Exercise aim →
Extract every line starting at the line that contains "find the green" and ending with the final line of the data, inclusive; give only those lines, word for word.

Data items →
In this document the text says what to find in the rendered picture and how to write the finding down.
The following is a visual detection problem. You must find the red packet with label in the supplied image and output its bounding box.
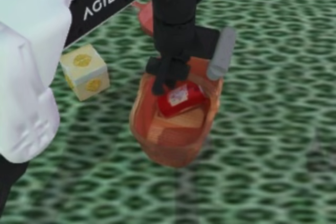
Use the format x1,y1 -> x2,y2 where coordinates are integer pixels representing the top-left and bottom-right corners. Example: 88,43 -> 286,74
156,82 -> 207,118

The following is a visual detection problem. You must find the orange plastic basket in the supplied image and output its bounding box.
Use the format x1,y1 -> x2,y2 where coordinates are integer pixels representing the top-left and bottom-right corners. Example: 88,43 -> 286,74
129,56 -> 224,168

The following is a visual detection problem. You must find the red object behind gripper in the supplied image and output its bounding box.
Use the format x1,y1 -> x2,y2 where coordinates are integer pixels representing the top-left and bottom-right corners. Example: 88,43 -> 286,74
131,0 -> 156,36

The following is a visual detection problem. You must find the cream cube with yellow dots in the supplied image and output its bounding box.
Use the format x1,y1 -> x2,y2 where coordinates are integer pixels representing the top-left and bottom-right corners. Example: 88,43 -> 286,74
59,44 -> 110,101

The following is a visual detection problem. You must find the green patterned table mat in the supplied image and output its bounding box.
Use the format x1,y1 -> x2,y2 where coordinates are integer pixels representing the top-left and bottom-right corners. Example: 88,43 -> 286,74
0,0 -> 336,224

Answer to this task →
The following is a visual detection problem. You must find the green patterned table mat in the supplied image and output its bounding box.
Use the format x1,y1 -> x2,y2 where coordinates are integer pixels representing the top-left and bottom-right corners. Example: 88,43 -> 286,74
0,0 -> 336,224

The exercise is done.